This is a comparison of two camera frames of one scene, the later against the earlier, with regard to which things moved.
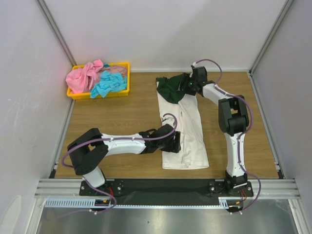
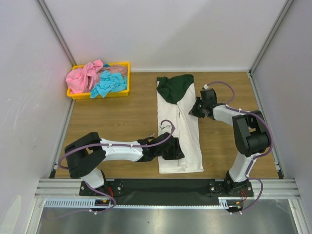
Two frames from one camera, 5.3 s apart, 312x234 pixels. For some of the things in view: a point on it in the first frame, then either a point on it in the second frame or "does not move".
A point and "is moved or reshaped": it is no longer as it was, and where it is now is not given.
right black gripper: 184,82 → 200,107
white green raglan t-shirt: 180,109 is moved or reshaped
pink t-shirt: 82,80 does not move
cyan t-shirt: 109,82 does not move
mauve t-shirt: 122,69 does not move
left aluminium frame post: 42,6 does not move
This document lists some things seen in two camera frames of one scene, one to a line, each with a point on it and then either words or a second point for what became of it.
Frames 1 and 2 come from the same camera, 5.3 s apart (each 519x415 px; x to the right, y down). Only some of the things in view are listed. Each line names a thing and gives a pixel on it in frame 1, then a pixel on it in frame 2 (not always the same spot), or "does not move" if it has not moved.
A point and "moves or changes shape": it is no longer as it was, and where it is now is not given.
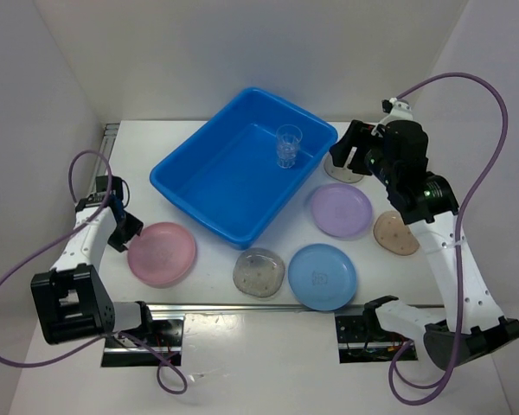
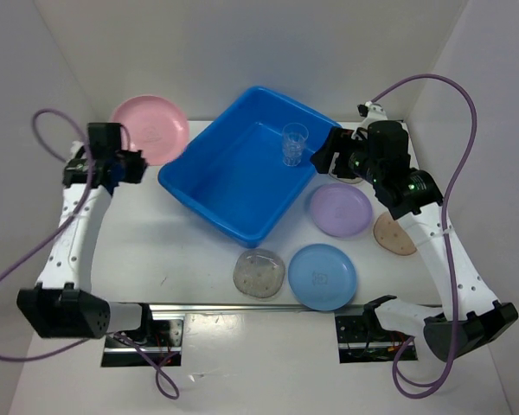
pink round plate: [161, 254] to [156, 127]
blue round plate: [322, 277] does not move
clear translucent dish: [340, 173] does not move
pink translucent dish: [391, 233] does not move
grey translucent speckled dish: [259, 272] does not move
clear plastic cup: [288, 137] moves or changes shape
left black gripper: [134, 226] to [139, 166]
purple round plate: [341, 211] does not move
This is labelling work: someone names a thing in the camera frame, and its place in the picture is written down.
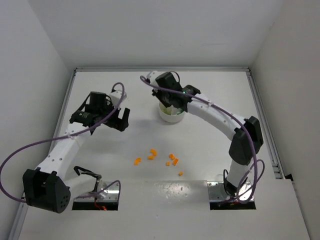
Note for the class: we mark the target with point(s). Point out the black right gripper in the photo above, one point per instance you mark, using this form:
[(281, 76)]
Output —
[(169, 100)]

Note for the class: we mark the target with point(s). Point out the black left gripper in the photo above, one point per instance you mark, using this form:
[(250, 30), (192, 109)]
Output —
[(117, 121)]

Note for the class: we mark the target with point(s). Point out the yellow curved lego piece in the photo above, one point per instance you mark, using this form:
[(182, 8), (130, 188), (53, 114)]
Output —
[(137, 161)]

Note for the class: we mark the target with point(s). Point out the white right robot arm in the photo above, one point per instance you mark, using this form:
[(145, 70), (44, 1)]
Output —
[(245, 134)]

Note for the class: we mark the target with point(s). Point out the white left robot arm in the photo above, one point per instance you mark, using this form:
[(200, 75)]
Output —
[(45, 187)]

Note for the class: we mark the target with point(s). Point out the yellow curved elbow lego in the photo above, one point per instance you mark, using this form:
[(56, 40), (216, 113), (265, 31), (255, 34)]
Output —
[(153, 154)]

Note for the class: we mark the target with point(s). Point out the white divided round container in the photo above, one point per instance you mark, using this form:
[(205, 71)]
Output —
[(170, 114)]

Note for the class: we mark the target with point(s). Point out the yellow two by two block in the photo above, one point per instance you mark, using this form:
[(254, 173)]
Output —
[(171, 156)]

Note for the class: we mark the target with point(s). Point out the yellow long lego brick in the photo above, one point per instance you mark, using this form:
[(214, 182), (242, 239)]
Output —
[(175, 161)]

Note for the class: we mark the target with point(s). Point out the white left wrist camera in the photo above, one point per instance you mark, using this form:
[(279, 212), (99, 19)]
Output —
[(117, 96)]

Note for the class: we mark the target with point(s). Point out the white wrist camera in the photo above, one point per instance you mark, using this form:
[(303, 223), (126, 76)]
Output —
[(152, 76), (117, 96)]

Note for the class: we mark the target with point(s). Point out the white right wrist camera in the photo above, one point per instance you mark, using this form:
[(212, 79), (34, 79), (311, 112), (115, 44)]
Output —
[(152, 76)]

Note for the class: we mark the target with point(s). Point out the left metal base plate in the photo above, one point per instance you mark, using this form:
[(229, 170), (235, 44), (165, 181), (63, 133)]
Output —
[(106, 192)]

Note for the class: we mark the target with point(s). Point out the metal base plate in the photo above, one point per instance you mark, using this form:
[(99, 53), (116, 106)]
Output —
[(217, 193), (106, 192)]

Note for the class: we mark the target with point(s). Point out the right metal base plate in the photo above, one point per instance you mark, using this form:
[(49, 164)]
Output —
[(217, 193)]

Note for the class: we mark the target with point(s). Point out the aluminium frame rail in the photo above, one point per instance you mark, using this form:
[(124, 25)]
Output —
[(266, 129)]

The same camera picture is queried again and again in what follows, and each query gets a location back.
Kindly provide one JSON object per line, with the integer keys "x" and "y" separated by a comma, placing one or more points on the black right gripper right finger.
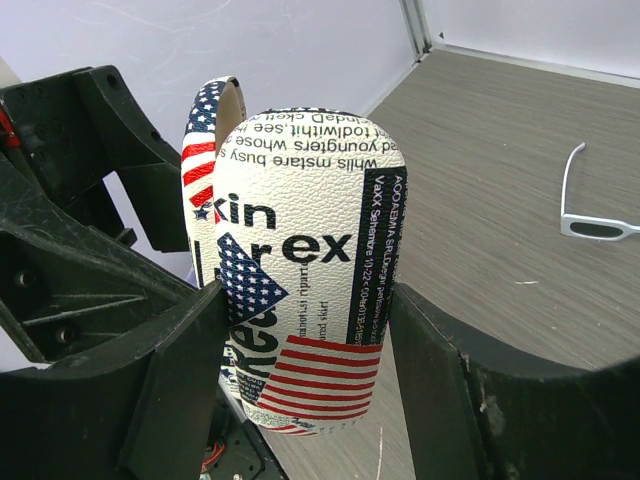
{"x": 478, "y": 408}

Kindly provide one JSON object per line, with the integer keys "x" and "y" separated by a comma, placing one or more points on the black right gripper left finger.
{"x": 138, "y": 406}

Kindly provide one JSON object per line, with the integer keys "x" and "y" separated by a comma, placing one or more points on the white rectangular sunglasses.
{"x": 583, "y": 222}

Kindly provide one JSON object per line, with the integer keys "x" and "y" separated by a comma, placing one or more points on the lavender crumpled cloth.
{"x": 192, "y": 279}

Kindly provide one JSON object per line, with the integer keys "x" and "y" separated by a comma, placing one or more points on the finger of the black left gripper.
{"x": 67, "y": 288}
{"x": 69, "y": 131}

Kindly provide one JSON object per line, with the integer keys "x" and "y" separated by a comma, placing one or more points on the flag print glasses case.
{"x": 297, "y": 214}

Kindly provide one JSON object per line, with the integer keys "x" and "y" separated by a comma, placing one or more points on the left aluminium frame post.
{"x": 416, "y": 21}

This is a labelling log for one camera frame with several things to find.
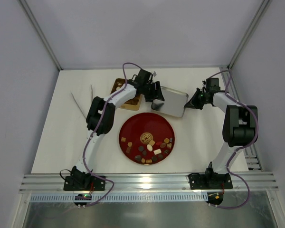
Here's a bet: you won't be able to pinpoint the silver tin lid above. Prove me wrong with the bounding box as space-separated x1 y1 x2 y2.
151 86 189 118

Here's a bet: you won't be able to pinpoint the gold chocolate tin box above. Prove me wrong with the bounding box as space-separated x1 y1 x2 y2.
110 78 142 111

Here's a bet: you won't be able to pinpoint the silver metal tongs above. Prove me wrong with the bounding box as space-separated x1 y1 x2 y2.
70 84 93 119

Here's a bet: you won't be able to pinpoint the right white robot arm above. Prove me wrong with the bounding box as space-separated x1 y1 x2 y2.
184 77 258 190

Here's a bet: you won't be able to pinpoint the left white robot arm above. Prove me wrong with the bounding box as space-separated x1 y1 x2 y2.
63 68 164 191

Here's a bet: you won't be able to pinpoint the caramel square chocolate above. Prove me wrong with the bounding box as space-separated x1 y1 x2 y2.
149 140 155 146

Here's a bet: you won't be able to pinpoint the white oval chocolate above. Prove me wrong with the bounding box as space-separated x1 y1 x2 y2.
147 144 153 152

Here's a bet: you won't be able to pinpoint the white rectangular chocolate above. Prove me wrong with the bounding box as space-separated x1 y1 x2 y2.
153 149 162 155

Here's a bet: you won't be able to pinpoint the red round plate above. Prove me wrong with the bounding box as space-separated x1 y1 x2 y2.
118 113 175 165

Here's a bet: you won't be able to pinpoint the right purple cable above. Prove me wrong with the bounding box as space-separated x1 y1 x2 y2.
205 70 259 209

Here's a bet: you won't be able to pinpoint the purple cable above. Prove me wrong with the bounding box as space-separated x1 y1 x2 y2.
205 70 259 209
82 62 140 207

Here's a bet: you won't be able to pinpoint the aluminium mounting rail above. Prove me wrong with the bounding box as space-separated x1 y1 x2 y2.
19 171 279 193

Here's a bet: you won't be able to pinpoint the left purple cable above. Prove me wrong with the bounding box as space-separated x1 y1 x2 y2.
82 62 140 207

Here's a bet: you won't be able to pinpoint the slotted cable duct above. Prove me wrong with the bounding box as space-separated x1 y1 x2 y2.
29 192 208 203

◆ **WHAT THIS TASK INVOLVES**: Please say how many lines in the records above contain the word "longer", and give only that number.

◆ **WRITTEN RESPONSE**: 2